Co-founder of the Catholic Worker
Reprinted from The Common Good, No 55, Advent 2010
Robert Ellsberg
This year marks the 30th anniversary of the death on 29 November 1980 of Dorothy Day, the famous US convert to Catholicism, who transformed the way modern day Christians need to live out their faith. She left a legacy of taking the Beatitudes and the Scriptures seriously and living them every day. She started a movement of pacifism and opposition to war, voluntary poverty, the practice of non-violence, farming communes, active work for social justice and houses of hospitality based on seeing Christ in one’s neighbour, especially in the poor. It is a movement that has led to the Catholic Worker becoming established in many countries including Aotearoa/New Zealand where there are several CW farms and houses devoted to living this Gospel she so embodied.
When Dorothy Day died in 1980 at the age of 83, it was observed that she was ‘the most influential, interesting, and significant figure in the history of American Catholicism’. This was a statement on behalf of someone who occupied no official position in the Church – indeed, someone whose ideas were almost universally rejected throughout most of her life.
The Catholic Worker, a lay movement she founded in 1933 and oversaw for nearly fifty years, was an effort to show that the radical gospel commandment of love could be lived. She understood this challenge not just in the personal form of charity (the works of mercy) but in a political form as well, confronting and resisting the social forces which gave rise to such a need for charity. She represented a new type of political holiness – a way of serving Christ not only through prayer and sacrifice but through solidarity with the poor and in struggle along the path of justice and peace.
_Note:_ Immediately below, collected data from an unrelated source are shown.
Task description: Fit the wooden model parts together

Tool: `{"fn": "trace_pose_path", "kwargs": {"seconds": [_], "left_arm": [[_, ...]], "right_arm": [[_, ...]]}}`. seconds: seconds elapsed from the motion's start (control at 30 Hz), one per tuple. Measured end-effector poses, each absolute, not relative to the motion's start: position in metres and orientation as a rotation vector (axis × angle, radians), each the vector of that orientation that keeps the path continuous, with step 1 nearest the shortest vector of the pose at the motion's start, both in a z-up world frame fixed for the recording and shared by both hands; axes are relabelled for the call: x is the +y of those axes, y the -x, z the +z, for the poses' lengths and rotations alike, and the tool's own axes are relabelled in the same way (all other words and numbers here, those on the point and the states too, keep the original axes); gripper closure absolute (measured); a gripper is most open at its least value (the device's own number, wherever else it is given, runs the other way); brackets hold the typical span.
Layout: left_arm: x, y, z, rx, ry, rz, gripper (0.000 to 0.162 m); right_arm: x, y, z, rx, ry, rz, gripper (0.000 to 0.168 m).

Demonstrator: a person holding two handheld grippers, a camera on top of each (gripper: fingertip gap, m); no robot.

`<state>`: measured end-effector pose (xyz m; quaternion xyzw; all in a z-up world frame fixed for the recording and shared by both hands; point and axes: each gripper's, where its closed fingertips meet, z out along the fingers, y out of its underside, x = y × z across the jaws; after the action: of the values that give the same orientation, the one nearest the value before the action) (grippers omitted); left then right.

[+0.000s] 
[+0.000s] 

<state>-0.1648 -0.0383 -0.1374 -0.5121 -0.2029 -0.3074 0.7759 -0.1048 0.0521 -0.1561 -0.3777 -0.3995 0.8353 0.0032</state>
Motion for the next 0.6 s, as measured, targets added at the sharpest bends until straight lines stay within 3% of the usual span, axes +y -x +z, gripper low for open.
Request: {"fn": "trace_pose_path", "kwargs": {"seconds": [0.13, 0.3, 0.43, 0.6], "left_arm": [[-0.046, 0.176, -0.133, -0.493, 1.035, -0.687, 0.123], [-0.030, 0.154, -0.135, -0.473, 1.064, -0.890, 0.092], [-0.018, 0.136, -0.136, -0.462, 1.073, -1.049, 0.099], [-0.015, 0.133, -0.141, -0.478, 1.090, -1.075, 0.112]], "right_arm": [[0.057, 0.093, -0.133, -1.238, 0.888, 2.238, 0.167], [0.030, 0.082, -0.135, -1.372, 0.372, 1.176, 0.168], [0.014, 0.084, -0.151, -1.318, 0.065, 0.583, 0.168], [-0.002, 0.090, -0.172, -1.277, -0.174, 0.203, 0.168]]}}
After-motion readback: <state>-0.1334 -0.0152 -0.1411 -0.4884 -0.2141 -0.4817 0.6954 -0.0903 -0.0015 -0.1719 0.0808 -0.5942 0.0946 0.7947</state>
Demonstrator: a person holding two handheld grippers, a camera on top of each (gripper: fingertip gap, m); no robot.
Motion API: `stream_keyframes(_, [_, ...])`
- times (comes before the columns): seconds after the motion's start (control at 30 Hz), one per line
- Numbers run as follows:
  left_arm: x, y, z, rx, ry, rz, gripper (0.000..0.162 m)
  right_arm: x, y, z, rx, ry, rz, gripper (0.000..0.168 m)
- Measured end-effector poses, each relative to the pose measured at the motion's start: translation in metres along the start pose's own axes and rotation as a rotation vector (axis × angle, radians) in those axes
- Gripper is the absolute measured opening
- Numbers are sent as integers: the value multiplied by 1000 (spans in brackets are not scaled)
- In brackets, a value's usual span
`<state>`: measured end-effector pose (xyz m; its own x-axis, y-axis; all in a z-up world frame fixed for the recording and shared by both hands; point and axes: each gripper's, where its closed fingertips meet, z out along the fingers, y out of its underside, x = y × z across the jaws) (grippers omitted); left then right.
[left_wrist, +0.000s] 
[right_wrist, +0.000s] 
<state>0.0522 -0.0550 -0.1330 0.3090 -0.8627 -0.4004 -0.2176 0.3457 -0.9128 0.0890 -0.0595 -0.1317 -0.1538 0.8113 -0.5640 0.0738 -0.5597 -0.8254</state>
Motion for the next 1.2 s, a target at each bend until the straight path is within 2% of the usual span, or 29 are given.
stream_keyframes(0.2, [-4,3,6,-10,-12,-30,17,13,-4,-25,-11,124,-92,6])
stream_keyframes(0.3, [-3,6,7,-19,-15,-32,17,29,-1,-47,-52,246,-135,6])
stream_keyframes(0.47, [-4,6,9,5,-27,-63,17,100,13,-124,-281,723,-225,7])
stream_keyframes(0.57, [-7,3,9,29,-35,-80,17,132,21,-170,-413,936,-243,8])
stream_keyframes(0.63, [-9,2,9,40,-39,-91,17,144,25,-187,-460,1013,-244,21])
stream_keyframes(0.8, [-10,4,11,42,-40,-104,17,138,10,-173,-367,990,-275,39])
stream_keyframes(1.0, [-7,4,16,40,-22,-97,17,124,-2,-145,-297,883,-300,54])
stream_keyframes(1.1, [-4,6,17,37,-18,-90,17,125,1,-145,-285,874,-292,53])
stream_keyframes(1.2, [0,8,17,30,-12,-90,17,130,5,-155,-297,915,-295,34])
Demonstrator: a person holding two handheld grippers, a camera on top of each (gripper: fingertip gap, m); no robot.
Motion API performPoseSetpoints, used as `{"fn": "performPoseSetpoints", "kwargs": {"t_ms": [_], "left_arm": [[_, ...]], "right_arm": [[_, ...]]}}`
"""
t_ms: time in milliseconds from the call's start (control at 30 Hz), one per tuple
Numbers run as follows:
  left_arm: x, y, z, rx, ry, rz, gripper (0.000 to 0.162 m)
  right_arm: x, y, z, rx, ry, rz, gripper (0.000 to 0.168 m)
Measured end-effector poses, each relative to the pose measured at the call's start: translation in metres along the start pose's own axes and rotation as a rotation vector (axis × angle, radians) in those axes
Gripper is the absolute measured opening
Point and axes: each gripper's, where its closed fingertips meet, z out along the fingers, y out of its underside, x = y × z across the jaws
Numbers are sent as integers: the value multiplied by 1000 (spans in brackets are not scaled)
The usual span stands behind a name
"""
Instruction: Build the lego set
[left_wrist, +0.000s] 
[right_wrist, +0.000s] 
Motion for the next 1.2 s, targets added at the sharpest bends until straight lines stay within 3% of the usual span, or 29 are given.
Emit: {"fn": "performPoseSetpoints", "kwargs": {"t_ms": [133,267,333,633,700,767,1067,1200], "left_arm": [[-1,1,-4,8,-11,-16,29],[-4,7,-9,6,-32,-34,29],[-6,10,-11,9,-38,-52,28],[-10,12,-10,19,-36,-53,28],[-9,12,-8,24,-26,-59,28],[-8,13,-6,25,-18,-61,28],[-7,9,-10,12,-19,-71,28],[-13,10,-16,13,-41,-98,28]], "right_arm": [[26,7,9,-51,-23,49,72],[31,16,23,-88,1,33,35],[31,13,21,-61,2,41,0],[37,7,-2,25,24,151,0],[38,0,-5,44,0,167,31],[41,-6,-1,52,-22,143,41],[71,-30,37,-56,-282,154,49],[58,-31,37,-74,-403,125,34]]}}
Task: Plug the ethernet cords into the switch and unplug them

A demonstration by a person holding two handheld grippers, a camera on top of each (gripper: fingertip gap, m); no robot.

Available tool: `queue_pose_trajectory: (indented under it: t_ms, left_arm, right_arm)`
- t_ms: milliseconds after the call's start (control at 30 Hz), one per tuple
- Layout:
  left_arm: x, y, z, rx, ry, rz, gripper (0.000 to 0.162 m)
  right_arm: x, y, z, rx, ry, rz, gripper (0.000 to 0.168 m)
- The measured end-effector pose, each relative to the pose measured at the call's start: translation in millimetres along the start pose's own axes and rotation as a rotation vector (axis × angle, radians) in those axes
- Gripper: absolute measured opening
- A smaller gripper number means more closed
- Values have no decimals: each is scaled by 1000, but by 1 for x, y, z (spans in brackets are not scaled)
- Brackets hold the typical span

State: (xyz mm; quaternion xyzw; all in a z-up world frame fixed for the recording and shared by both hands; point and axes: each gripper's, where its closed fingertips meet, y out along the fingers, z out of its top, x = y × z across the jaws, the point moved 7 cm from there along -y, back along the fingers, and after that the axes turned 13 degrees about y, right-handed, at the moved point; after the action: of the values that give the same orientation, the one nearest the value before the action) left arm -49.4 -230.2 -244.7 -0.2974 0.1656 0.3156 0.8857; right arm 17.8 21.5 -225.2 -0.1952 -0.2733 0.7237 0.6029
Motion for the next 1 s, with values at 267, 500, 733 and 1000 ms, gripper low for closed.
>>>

Dorothy Day was born in Bath Beach, Brooklyn on 8 November 1897. Though she was baptised as an Episcopalian, she had little exposure to religion. By the time she was in college she had rejected Christianity in favour of the radical cause. She dropped out of school and worked as a journalist in New York with a variety of radical papers and took part in the popular protests of her day. Her friends were communists, anarchists, and an assortment of New York artists and intellectuals, most of the opinion that religion was ‘the opium of the people.’
A turning point in her life came in 1926 when she was living on Staten Island with a man she deeply loved. She became pregnant, an event that sparked a mysterious conversion. The experience of what she called ‘natural happiness’, combined with a sense of aimlessness of her Bohemian existence, turned her heart to God. She decided she would have her child baptised as a Roman Catholic, a step she herself followed in 1927. The immediate effect was the end of her common law marriage. She spent some lonely years in the wilderness, raising her child alone and praying for some way to reconcile her faith and her commitment to social justice.
The answer came in 1932 with a providential meeting. Peter Maurin, an itinerant philosopher and agitator, encouraged her to begin a newspaper that would offer solidarity with the workers and a critique of the social system from the radical perspective of the Gospels. The Catholic Worker was launched on 1st May 1933. Like a true prophet, Maurin was concerned to denounce not just injustice but to announce a new social order based on the recognition of Christ in one’s neighbour. In an effort to practice what they preached, Day converted the offices of the Catholic Worker into a ‘house of hospitality’ – the first of many – offering food for the hungry and shelter for the tired masses uprooted by the Depression.
But Dorothy Day’s message did not end with the Works of Mercy. For her, the logic of the Sermon on the Mount led to an uncompromising commitment to non-violence. Despite widespread criticism, she maintained a pacifist position throughout World War II and later took part in several civil disobedience campaigns against the spirit of the Cold War and the peril of nuclear war. Later in the 1960s, when social protest became almost commonplace, Dorothy Day’s peacemaking witness – rooted in her daily life among the poor and sustained by the discipline of liturgy and prayer – retained a particular credibility and challenge.
The enigma of Dorothy Day was her ability to reconcile her radical social positions (she called herself an anarchist as well as a pacifist) with a traditional even conservative piety. Her commitment to poverty, obedience and chastity was as firm as any nun’s. But she remained immersed in the secular world with all the ‘precarity’ and disorder that came from life among the poor. Her favourite saint was Therese of Lisieux, the young Carmelite nun, whose ‘little way’ indicated the path to holiness within daily occupations. From Therese, Dorothy drew the insight that any act of love might contribute to the balance of love in the world; any suffering endured in love might ease the suffering of others; such was the mysterious bond within the Body of Christ.
In combining the practice of charity and justice, Dorothy Day represented a type of holiness not easily domesticated, but of special relevance to our times. She called on the Church to recover its identity as an offence and mystery in the eyes of the world. Her life was a living parable, focused on what she called the mystery of the poor: ‘that they are Jesus, and what you do for them you do for Him.’ She died on 29 November, 1980.
From All Saints, Daily Reflections on Saints, Prophets, and Witnesses for Our Time, Robert Ellsberg Ed., Crossroad Publishing Company, New York, 1997.)